__About this exercise__.
Word for word, repeat each line of the listing below.
▼▼▼
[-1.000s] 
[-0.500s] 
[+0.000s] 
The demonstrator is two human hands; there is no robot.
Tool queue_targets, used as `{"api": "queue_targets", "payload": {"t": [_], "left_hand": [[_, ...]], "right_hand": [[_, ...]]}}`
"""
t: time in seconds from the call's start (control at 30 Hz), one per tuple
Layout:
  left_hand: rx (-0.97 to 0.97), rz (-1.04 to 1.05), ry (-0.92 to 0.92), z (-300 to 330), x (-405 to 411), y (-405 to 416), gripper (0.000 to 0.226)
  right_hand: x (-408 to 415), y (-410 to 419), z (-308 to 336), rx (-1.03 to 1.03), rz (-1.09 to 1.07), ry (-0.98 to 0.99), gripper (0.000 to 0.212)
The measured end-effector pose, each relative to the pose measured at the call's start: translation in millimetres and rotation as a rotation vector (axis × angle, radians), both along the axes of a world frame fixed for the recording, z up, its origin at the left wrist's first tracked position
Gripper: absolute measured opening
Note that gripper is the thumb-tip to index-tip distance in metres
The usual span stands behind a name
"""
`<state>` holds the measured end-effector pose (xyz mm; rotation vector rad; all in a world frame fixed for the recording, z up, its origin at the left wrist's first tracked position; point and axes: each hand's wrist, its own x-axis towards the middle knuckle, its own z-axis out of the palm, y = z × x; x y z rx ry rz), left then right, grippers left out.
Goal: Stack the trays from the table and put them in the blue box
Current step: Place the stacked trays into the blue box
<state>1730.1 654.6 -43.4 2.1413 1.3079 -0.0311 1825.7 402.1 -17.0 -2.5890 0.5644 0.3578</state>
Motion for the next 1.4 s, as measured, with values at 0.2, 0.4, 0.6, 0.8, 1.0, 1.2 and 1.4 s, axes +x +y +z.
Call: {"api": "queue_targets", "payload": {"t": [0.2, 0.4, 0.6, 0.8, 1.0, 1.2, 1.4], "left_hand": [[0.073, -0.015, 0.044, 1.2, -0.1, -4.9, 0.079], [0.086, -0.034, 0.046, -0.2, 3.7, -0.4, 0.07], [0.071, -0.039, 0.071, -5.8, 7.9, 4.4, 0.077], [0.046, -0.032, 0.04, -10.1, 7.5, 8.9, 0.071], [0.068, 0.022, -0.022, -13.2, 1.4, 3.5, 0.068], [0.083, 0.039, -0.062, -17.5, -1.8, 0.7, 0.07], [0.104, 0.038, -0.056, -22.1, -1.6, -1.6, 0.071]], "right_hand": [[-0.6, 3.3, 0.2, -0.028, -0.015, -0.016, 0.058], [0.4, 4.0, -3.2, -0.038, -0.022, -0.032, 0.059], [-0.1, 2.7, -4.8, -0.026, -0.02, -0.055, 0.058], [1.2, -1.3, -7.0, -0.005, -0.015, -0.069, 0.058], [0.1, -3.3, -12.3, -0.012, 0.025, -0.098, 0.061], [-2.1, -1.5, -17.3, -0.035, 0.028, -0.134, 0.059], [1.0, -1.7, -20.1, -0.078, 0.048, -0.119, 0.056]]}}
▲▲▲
__Response area__.
[-1.000s] 
[-0.500s] 
[+0.000s] 
The demonstrator is two human hands; there is no robot.
Tool queue_targets, used as `{"api": "queue_targets", "payload": {"t": [_], "left_hand": [[_, ...]], "right_hand": [[_, ...]]}}`
"""
t: time in seconds from the call's start (control at 30 Hz), one per tuple
Layout:
  left_hand: rx (-0.97 to 0.97), rz (-1.04 to 1.05), ry (-0.92 to 0.92), z (-300 to 330), x (-405 to 411), y (-405 to 416), gripper (0.000 to 0.226)
  right_hand: x (-408 to 415), y (-410 to 419), z (-308 to 336), rx (-1.03 to 1.03), rz (-1.09 to 1.07), ry (-0.98 to 0.99), gripper (0.000 to 0.212)
The measured end-effector pose, each relative to the pose measured at the call's start: translation in millimetres and rotation as a rotation vector (axis × angle, radians), both along the axes of a world frame fixed for the recording, z up, its origin at the left wrist's first tracked position
Gripper: absolute measured opening
Note that gripper is the thumb-tip to index-tip distance in metres
The usual span stands behind a name
"""
`<state>` holds the measured end-effector pose (xyz mm; rotation vector rad; all in a world frame fixed for the recording, z up, its origin at the left wrist's first tracked position; point and axes: each hand's wrist, its own x-axis towards the middle knuckle, its own z-axis out of the palm, y = z × x; x y z rx ry rz), left then right, grippers left out.
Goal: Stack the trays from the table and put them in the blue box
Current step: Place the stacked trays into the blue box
<state>1730.1 654.6 -43.4 2.1413 1.3079 -0.0311 1825.7 402.1 -17.0 -2.5890 0.5644 0.3578</state>
Motion for the next 1.4 s, as measured, with values at 0.2, 0.4, 0.6, 0.8, 1.0, 1.2 and 1.4 s, axes +x +y +z.
Call: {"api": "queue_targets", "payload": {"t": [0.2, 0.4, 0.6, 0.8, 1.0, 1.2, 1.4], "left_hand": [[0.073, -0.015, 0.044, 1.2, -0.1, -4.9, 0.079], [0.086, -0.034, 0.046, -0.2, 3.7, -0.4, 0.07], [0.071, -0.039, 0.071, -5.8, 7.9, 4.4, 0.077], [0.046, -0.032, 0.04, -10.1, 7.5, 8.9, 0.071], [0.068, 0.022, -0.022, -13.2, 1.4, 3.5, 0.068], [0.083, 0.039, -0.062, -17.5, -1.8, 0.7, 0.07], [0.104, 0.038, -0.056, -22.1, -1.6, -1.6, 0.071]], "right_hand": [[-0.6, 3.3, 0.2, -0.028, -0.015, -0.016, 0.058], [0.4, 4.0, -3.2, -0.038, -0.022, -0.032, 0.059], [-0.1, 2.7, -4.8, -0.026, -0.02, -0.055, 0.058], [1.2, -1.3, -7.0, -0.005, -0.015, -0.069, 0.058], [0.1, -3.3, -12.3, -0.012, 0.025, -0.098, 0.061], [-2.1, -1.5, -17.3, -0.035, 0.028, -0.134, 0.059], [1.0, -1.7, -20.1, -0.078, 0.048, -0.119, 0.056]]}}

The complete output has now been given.